FIG. 1 is a schematic diagram showing the configuration of a multi-channel radiation detection device according to an embodiment of the present invention, FIG. 2 is a diagram for explaining the initial setting work of the multi-channel radiation detection device, and FIG. The figure shows the relationship between the input and output of the same multi-channel radiation detection device, Figure 4 is a diagram showing the relationship between the input and output in a matrix, and Figure 5 shows the true value from the output of the detector. FIG. 6 is a flowchart showing the calculation procedure performed by the crosstalk correction calculator, and FIG. 7 is a diagram showing a formula for calculating the incident radiation dose; FIG. FIG. 8 is a diagram showing the relationship between input and output of the multi-channel radiation detection device, and FIG. 9 is a diagram for explaining the initial setting work of the device, and FIG. FIG. 2 is a schematic diagram showing the configuration of a channel radiation detection device;
FIG. 0 is a schematic diagram showing the configuration of a CT device to which the multi-channel radiation detection device of the present invention is applied, FIG. 11 is a partially cutaway perspective view of a conventional X-ray detector, and FIG. Xl
& FIG. 3 is a detailed diagram of the electrode section of the detector. Explanation of symbols 1...Scintillator (radiation detector) 2...Light shielding material (same) 3...Collimator (same) 4...Photoelectric conversion element (same) 5...Amplifier (same) 6. ...Crosstalk correction calculator (correction means) 5...
computer memory

Claims (7)

[Claims] (1) In a multi-channel radiation detection device in which a plurality of radiation detectors are arranged in a row, a correction means is provided on the output side of the detector to remove the amount of crosstalk between the detectors from the measured value of the detector. A multi-channel radiation detection device characterized by: (2) The correction means stores correction data related to the amount of crosstalk between the detectors determined in advance by measurement, and the correction means calculates the measured value of each detector based on this correction data. 2. The multi-channel radiation detection device according to claim 1, wherein the true incident radiation dose is determined by correcting the amount of radiation. (3) The correction data stored in advance in the correction means is an inverse matrix A^-^1 consisting of the detection efficiency μ of each detector and the crosstalk rate x between the detectors, and the correction means uses this inverse matrix 3. The multi-channel radiation detection apparatus according to claim 2, wherein the measured value is corrected by performing matrix calculation from A^-^1 and the measured value of the detector. (4) The multi-channel radiation detection device according to claim 1, wherein the correction means is configured as a part of a computer that collects and processes the measured values of the radiation detector. (5) Claim 1, wherein the radiation detectors are arranged in a row without providing a radiation shielding material between the detectors.

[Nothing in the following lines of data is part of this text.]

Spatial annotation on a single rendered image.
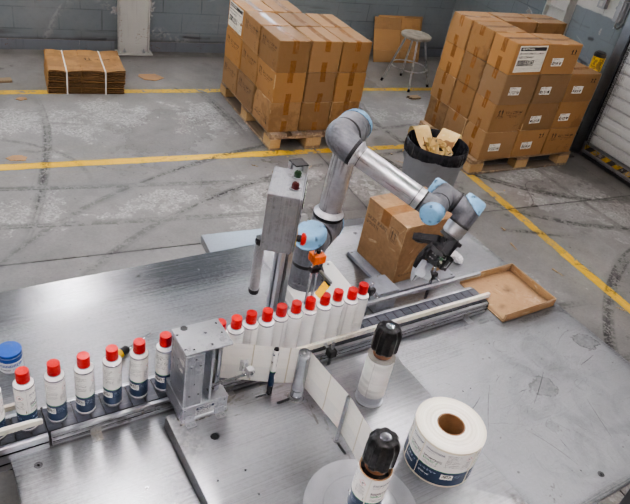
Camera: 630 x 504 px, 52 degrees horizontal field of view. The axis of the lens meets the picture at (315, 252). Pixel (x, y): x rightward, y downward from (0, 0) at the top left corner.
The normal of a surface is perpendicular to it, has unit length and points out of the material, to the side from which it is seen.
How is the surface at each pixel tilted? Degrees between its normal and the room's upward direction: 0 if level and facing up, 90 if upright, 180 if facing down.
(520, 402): 0
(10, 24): 90
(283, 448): 0
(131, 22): 90
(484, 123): 90
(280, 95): 91
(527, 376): 0
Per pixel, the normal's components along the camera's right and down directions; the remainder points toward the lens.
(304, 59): 0.45, 0.57
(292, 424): 0.16, -0.81
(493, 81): -0.87, 0.15
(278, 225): -0.07, 0.55
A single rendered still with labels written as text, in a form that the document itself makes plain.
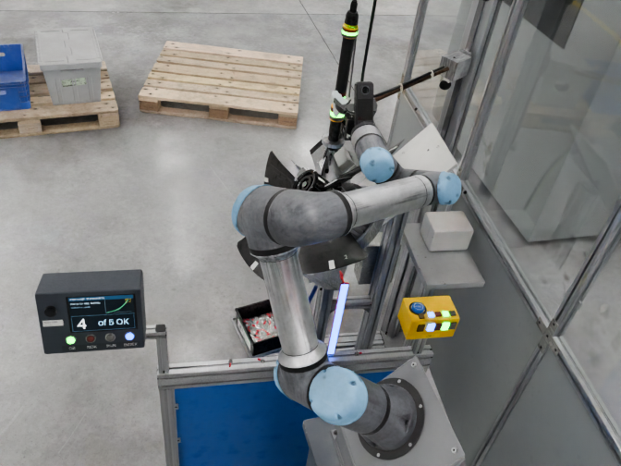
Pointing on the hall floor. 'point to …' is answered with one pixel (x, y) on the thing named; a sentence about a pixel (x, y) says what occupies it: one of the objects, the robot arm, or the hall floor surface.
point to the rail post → (168, 426)
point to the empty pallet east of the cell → (225, 83)
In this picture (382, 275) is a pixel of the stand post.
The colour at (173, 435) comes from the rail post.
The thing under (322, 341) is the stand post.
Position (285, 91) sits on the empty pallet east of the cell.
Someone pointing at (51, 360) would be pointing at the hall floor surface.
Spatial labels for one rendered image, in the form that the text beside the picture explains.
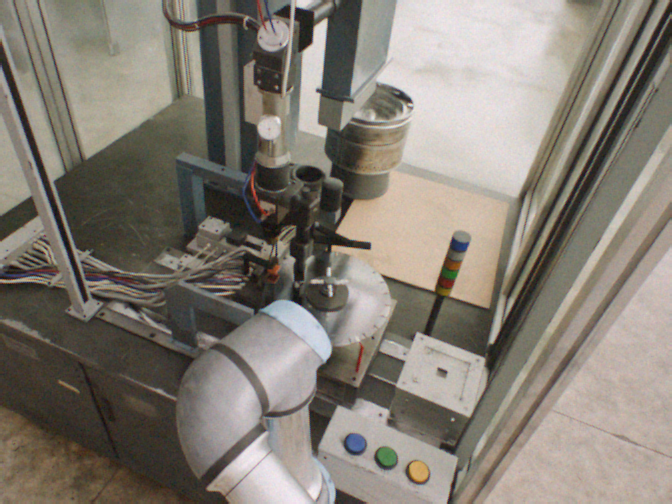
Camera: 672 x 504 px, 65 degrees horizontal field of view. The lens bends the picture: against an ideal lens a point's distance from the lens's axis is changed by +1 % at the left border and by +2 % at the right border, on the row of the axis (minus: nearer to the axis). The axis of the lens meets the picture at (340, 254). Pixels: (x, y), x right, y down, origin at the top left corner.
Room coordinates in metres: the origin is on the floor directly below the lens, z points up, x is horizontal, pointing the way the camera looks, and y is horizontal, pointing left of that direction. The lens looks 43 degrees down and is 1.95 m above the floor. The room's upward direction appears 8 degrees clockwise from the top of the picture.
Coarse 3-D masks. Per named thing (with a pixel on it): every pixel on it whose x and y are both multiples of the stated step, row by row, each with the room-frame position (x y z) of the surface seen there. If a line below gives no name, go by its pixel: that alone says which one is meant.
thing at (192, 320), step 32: (256, 128) 0.90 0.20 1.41; (256, 192) 0.92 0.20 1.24; (288, 192) 0.93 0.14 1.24; (160, 256) 1.14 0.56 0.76; (192, 288) 0.83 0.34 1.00; (224, 288) 1.05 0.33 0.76; (256, 288) 0.95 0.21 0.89; (128, 320) 0.89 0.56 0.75; (160, 320) 0.90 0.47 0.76; (192, 320) 0.83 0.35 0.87; (224, 320) 0.93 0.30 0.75; (192, 352) 0.81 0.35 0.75; (352, 352) 0.82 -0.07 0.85; (384, 352) 0.90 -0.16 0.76; (320, 384) 0.75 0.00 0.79; (352, 384) 0.72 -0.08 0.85; (384, 384) 0.80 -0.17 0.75; (384, 416) 0.70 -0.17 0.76
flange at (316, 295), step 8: (336, 280) 0.96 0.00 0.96; (312, 288) 0.92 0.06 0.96; (320, 288) 0.91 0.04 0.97; (336, 288) 0.92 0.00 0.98; (344, 288) 0.93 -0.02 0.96; (312, 296) 0.89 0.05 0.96; (320, 296) 0.89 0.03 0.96; (328, 296) 0.89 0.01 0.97; (336, 296) 0.90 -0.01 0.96; (344, 296) 0.91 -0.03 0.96; (312, 304) 0.87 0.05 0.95; (320, 304) 0.87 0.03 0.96; (328, 304) 0.87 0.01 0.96; (336, 304) 0.88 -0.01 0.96; (344, 304) 0.88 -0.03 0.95
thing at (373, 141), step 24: (384, 96) 1.82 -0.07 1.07; (408, 96) 1.78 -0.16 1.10; (360, 120) 1.56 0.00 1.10; (384, 120) 1.71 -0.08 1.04; (408, 120) 1.63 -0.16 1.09; (336, 144) 1.60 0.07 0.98; (360, 144) 1.56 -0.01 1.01; (384, 144) 1.57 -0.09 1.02; (336, 168) 1.64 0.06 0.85; (360, 168) 1.56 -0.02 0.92; (384, 168) 1.58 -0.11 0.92; (360, 192) 1.59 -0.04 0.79; (384, 192) 1.64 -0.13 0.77
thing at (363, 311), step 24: (288, 264) 1.00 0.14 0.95; (312, 264) 1.01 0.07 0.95; (336, 264) 1.03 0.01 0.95; (360, 264) 1.04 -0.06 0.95; (264, 288) 0.90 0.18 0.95; (288, 288) 0.91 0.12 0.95; (360, 288) 0.95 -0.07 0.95; (384, 288) 0.96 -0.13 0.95; (312, 312) 0.85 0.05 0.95; (336, 312) 0.86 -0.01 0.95; (360, 312) 0.87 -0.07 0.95; (384, 312) 0.88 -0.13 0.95; (336, 336) 0.78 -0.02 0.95; (360, 336) 0.79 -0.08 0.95
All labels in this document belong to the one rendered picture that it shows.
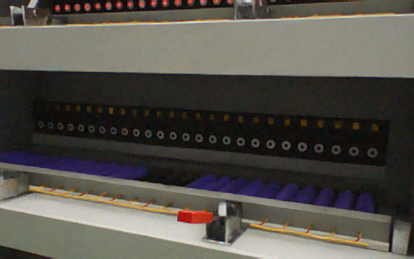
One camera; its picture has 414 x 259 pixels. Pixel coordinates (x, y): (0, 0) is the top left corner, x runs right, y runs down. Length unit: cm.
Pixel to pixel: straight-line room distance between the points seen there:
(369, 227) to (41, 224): 31
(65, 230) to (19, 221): 6
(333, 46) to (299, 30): 3
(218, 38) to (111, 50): 12
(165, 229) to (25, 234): 16
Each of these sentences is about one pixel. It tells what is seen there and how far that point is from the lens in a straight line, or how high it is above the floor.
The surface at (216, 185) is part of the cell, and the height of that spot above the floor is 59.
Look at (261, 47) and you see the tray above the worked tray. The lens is 34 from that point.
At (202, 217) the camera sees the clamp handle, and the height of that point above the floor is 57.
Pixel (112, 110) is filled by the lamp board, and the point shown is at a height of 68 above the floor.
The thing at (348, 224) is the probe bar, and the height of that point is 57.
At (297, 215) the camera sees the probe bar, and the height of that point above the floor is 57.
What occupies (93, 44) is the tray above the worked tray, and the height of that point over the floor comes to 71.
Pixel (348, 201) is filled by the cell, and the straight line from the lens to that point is 40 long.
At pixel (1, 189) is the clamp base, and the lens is 49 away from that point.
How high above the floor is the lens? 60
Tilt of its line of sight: 2 degrees up
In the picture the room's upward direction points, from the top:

The multichannel radiation detection device described. (6) A CT apparatus, characterized in that the multi-channel radiation detection apparatus according to claim 1 is provided in a radiation detection section. (7) In a radiation detection method using a plurality of radiation detectors arranged in a row, correction data related to the amount of crosstalk between the detectors is measured and obtained in advance, and this crosstalk is calculated in advance during actual measurement. A radiation detection method, characterized in that the measured value of the detector is corrected using talk amount correction data to determine the true incident radiation dose.